Apriti cielo. Atene considera la richiesta un affronto e per far desistere gli abitanti dell'isola dalla richiesta invia i propri ambasciatori con il preciso incarico di discutere con quelli di Melo, a porte chiuse, della questione,
Tucidide, curiosamente, smette allora le vesti dello storico, e, come un drone odierno, racconta ciò che gli ambasciatori si sarebbero detti nella sala, assolutamente vietata a chiunque altro.
Baricco coglie e sottolinea in Tucidide le ragioni del più forte, Atene ,che vuole far capitolare gli abitanti di Melo, che tuttavia resistono. La storia finisce con un massacro, la deportazione degli abitanti abili, e l'occupazione dell'isola con l'invio di coloni.

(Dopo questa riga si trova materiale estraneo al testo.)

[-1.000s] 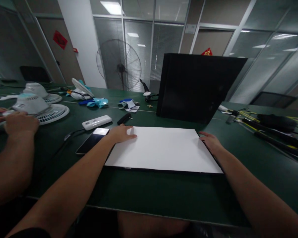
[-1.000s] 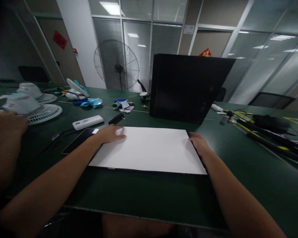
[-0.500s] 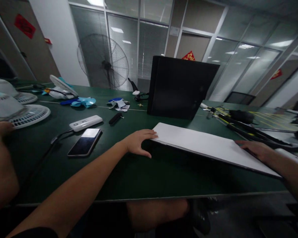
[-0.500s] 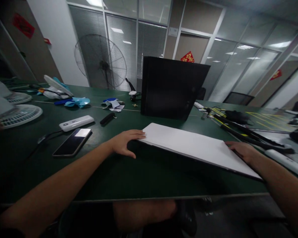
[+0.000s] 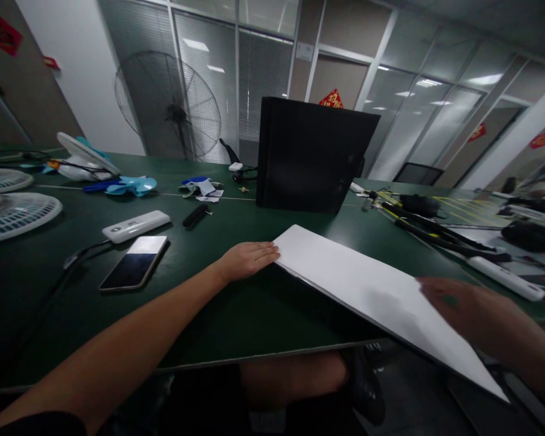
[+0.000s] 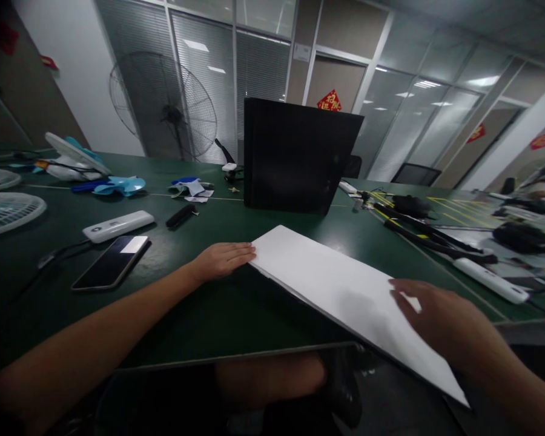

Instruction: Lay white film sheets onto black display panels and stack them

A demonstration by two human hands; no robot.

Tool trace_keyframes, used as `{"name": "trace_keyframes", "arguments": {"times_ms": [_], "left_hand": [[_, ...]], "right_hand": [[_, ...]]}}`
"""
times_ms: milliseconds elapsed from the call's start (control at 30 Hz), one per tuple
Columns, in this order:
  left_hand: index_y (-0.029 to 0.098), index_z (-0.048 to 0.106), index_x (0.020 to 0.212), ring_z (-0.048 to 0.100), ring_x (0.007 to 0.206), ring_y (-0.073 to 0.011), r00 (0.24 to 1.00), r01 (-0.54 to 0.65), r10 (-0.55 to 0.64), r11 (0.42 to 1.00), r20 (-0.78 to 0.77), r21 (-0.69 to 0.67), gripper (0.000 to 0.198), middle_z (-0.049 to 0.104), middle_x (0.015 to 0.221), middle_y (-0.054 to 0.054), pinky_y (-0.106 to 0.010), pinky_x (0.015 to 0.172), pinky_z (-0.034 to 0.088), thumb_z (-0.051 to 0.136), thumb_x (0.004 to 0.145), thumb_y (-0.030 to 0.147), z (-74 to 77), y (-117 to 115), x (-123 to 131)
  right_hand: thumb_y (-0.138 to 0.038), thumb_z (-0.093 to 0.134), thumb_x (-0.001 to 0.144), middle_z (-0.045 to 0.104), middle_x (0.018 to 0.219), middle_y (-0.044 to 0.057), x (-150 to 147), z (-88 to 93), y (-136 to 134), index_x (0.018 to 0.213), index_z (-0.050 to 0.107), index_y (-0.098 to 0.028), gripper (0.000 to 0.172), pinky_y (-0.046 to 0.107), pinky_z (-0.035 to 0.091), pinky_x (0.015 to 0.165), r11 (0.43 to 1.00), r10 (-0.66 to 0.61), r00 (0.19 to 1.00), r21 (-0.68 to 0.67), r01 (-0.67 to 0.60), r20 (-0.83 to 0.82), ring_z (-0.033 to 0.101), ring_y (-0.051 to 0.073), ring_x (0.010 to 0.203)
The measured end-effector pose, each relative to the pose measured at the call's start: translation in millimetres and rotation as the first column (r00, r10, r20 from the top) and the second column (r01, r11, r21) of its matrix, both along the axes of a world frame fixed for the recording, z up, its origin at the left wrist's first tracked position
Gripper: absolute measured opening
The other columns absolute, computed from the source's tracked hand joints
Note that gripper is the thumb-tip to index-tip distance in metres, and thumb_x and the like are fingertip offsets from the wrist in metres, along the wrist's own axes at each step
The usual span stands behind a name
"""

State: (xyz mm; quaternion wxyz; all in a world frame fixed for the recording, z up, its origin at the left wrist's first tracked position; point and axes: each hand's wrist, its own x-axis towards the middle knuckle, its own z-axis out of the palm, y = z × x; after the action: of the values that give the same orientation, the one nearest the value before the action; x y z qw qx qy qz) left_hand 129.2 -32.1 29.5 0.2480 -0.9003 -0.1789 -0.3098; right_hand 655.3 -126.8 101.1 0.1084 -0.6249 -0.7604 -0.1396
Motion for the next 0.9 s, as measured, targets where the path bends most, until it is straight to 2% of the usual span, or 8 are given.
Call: {"name": "trace_keyframes", "arguments": {"times_ms": [67, 133, 200, 300, 433, 633, 733, 900], "left_hand": [[0.016, 0.070, 0.133, 0.073, 0.125, -0.0210, 1.000, -0.011, 0.011, 0.999, 0.003, -0.034, 0.036, 0.077, 0.132, -0.012, -0.038, 0.110, 0.059, 0.050, 0.104, 0.010, -1.0, 0, 3], [0.019, 0.070, 0.133, 0.072, 0.127, -0.0205, 1.000, -0.028, 0.028, 0.996, -0.008, -0.089, 0.037, 0.076, 0.134, -0.010, -0.038, 0.111, 0.059, 0.048, 0.105, 0.010, -2.5, 0, 4], [0.021, 0.071, 0.134, 0.070, 0.129, -0.0207, 0.999, -0.033, 0.029, 0.989, -0.026, -0.145, 0.038, 0.075, 0.136, -0.009, -0.038, 0.111, 0.059, 0.048, 0.105, 0.011, -4.1, -1, 3], [0.022, 0.069, 0.137, 0.067, 0.134, -0.0209, 0.998, -0.040, 0.030, 0.979, -0.049, -0.202, 0.040, 0.073, 0.139, -0.009, -0.039, 0.111, 0.058, 0.047, 0.106, 0.012, -6.2, 0, 2], [0.022, 0.069, 0.138, 0.067, 0.135, -0.0209, 0.996, -0.056, 0.037, 0.960, -0.075, -0.274, 0.038, 0.072, 0.141, -0.009, -0.040, 0.113, 0.057, 0.047, 0.107, 0.014, -8.4, 10, 0], [0.020, 0.070, 0.136, 0.067, 0.132, -0.0271, 0.968, -0.168, 0.226, 0.904, 0.106, -0.393, 0.036, 0.073, 0.140, -0.012, -0.049, 0.116, 0.052, 0.065, 0.102, 0.032, -9.1, 27, -15], [0.021, 0.071, 0.134, 0.068, 0.128, -0.0283, 0.906, -0.281, 0.399, 0.819, 0.143, -0.500, 0.037, 0.075, 0.133, -0.011, -0.050, 0.113, 0.052, 0.063, 0.103, 0.039, -8.7, 27, -28], [0.024, 0.073, 0.132, 0.074, 0.111, -0.0292, 0.765, -0.378, 0.629, 0.609, 0.135, -0.697, 0.037, 0.078, 0.124, -0.008, -0.048, 0.101, 0.058, 0.060, 0.101, 0.041, -9.1, 28, -42]], "right_hand": [[-0.048, 0.053, 0.104, 0.074, 0.125, 0.009, -55, -2.6, -21, 0.119, 0.076, -0.027, 0.035, 0.039, 0.060, 0.090, 0.965, 0.263, 0.965, 0.020, -0.263, -0.005, 0.074, 0.025, 0.102], [-0.046, 0.056, 0.103, 0.072, 0.122, 0.012, -105, -10.0, -33, 0.117, 0.072, -0.022, 0.032, 0.042, 0.058, 0.092, 0.895, 0.435, 0.898, 0.077, -0.439, 0.063, 0.070, 0.028, 0.107], [-0.034, 0.058, 0.102, 0.070, 0.120, 0.014, -139, -19.4, -36, 0.119, 0.070, -0.019, 0.025, 0.043, 0.057, 0.087, 0.849, 0.491, 0.850, 0.111, -0.516, 0.193, 0.067, 0.030, 0.104], [-0.012, 0.055, 0.099, 0.069, 0.104, 0.011, -159, -30.9, -29, 0.106, 0.071, -0.018, 0.019, 0.036, 0.052, 0.074, 0.809, 0.512, 0.796, 0.131, -0.573, 0.323, 0.065, 0.025, 0.088], [-0.005, 0.056, 0.094, 0.065, 0.088, 0.007, -165, -37.1, -16, 0.092, 0.070, -0.019, 0.020, 0.031, 0.042, 0.057, 0.845, 0.451, 0.813, 0.116, -0.521, 0.367, 0.060, 0.021, 0.075], [-0.008, 0.057, 0.096, 0.067, 0.090, 0.008, -168, -28.6, 9, 0.092, 0.072, -0.018, 0.019, 0.029, 0.041, 0.057, 0.917, 0.344, 0.846, 0.047, -0.396, 0.407, 0.064, 0.020, 0.076], [-0.017, 0.057, 0.100, 0.069, 0.096, 0.008, -155, -14.7, 28, 0.098, 0.075, -0.017, 0.018, 0.031, 0.044, 0.062, 0.956, 0.267, 0.884, 0.010, -0.293, 0.384, 0.068, 0.021, 0.081], [-0.028, 0.058, 0.101, 0.073, 0.108, 0.013, -128, 17.2, 58, 0.103, 0.078, -0.016, 0.023, 0.035, 0.044, 0.066, 0.995, 0.102, 0.920, -0.030, -0.098, 0.377, 0.069, 0.024, 0.079]]}}
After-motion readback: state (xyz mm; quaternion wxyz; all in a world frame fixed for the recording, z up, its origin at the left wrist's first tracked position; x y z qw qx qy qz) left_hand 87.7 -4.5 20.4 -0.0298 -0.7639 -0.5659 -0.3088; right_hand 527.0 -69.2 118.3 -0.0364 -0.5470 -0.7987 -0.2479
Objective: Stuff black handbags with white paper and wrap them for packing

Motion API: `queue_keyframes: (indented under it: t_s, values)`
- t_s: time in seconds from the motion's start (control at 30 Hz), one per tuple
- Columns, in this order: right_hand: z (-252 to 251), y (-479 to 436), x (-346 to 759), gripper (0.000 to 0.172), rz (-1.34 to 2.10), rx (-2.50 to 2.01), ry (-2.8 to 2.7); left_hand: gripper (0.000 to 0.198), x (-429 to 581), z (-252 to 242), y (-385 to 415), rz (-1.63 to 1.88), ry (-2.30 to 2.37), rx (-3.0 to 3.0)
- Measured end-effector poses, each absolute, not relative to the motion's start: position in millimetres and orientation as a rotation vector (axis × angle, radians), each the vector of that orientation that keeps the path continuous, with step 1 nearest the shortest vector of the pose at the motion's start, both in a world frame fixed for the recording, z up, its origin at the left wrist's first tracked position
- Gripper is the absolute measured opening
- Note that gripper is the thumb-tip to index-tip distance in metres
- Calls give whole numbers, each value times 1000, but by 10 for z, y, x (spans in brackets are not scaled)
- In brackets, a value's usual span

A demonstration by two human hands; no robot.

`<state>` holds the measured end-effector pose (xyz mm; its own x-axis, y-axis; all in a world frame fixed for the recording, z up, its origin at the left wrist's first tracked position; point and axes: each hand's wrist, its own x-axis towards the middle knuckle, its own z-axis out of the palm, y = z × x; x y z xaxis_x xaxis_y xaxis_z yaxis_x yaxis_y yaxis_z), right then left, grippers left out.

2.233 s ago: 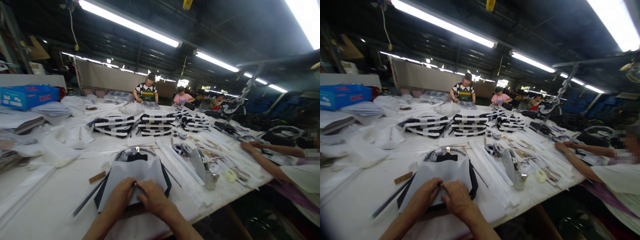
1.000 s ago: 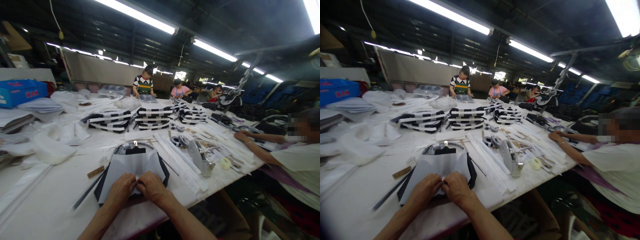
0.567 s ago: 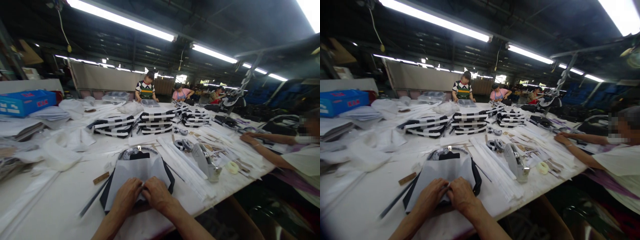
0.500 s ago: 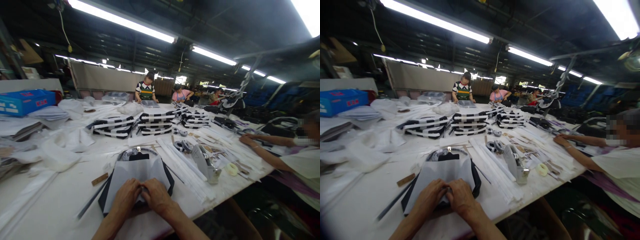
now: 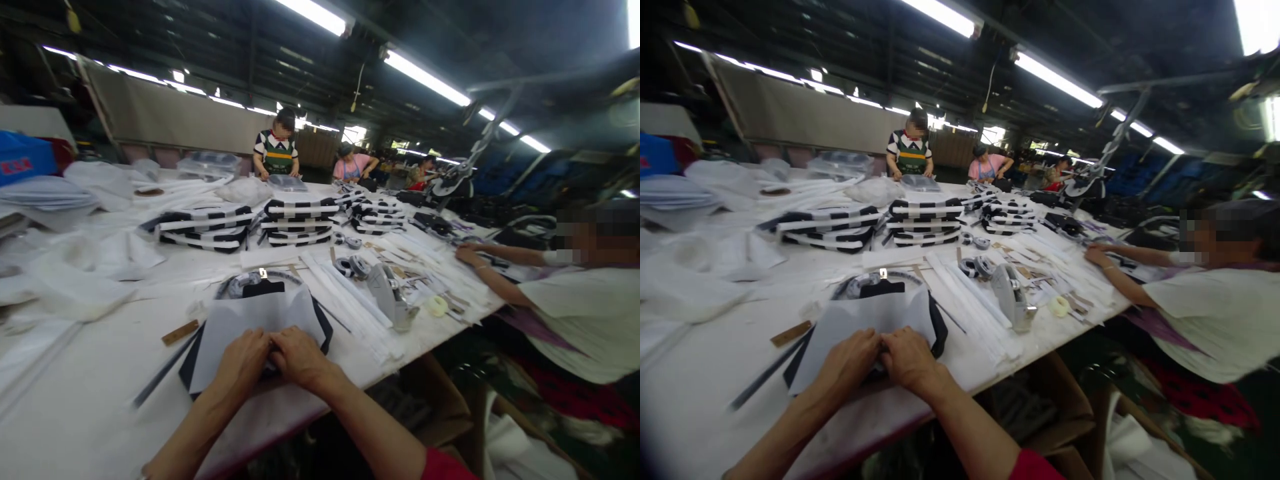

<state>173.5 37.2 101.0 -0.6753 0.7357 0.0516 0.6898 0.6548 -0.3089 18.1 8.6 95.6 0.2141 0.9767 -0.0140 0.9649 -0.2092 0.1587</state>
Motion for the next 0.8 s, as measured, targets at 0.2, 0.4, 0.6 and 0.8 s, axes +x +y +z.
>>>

Facile vedere in quest'esito la storia che oggi abbiamo sotto gli occhi delle due guerre in pieno svolgimento: sete di potere, lotta per la terra, ragioni del più forte, massacri.
Baricco narra poi un altro episodio, marginale, della medesima guerra del V° secolo av. Cristo, ancora una storia di sopraffazione che si ferma prima della mattanza solo perchè chi doveva assumere la decisione finale, ebbe modo e volontà di fermarsi 'a pensare'. Mai smettere di pensare, avverte con Tucidide Baricco.
Il quale, nonostante la malattia dalla quale sembra fortunatamente uscire, resta quell'affabulatore che sappiamo, anche nella pochezza di mezzi: una sedia un microfono, un pò di fogli, con un panama schiacciato in testa e i guanti senza punte, che ci hanno fatto pensare ad una iconica immagine di Glenn Gould che li portava anche in concerto perché temeva il freddo, mentre per Baricco, anche in piena estate, è semplice precauzione e strumento di protezione.
Accanto a lui, per non più di una ventina di minuti, i due ambasciatori impersonati da notissime attrici: Solarino (Atene), Rocca ( Melo), glaciali al confronto, per presentare, senza partecipazione, le ragioni delle due parti.
Il vero spettacolo era dato dal gruppo strumentale, dai cento violoncelli (ma forse erano meno) di Sollima, agli ordini di Melozzi, aspetto truce, occhiali scuri e ciuffo sulla fronte alla Little Tony.
Entrano accolti dagli applausi, si dispongono seduti in cinque o sei file e poi, mentre Sollima solista attacca una specie di trenodia, loro tutti fanno ruotare gli strumenti di 180 gradi, mettendo a terra il riccio del manico e issando verso l'altro i puntali. L'immagine, di lunga durata, è fortissima: come una 'testuggine ' romana in assetto di guerra.
Faranno il loro ingresso potente, accompagnando con ritmo deciso ed insistente, le evoluzioni anche fisiche di Sollima con il violoncello in scena, al momento in cui Atene firma la condanna di Melo e l'occupa.
E lì lo spettacolo poteva terminare. Baricco, invece, come si usa nelle favole, e spesso anche nel melodramma (si pensi al Don Giovanni mozartiano dove la punizione dell'improbo poteva chiudere egregiamente l'opera ed invece no) vuole fare la morale e appesantisce lo spettacolo, lo rende ridondante, costringendo a quel punto Sollima, Melozzi ed i violoncellisti a riprendere l'efficace sottolineatura musicale della distruzione di Melo.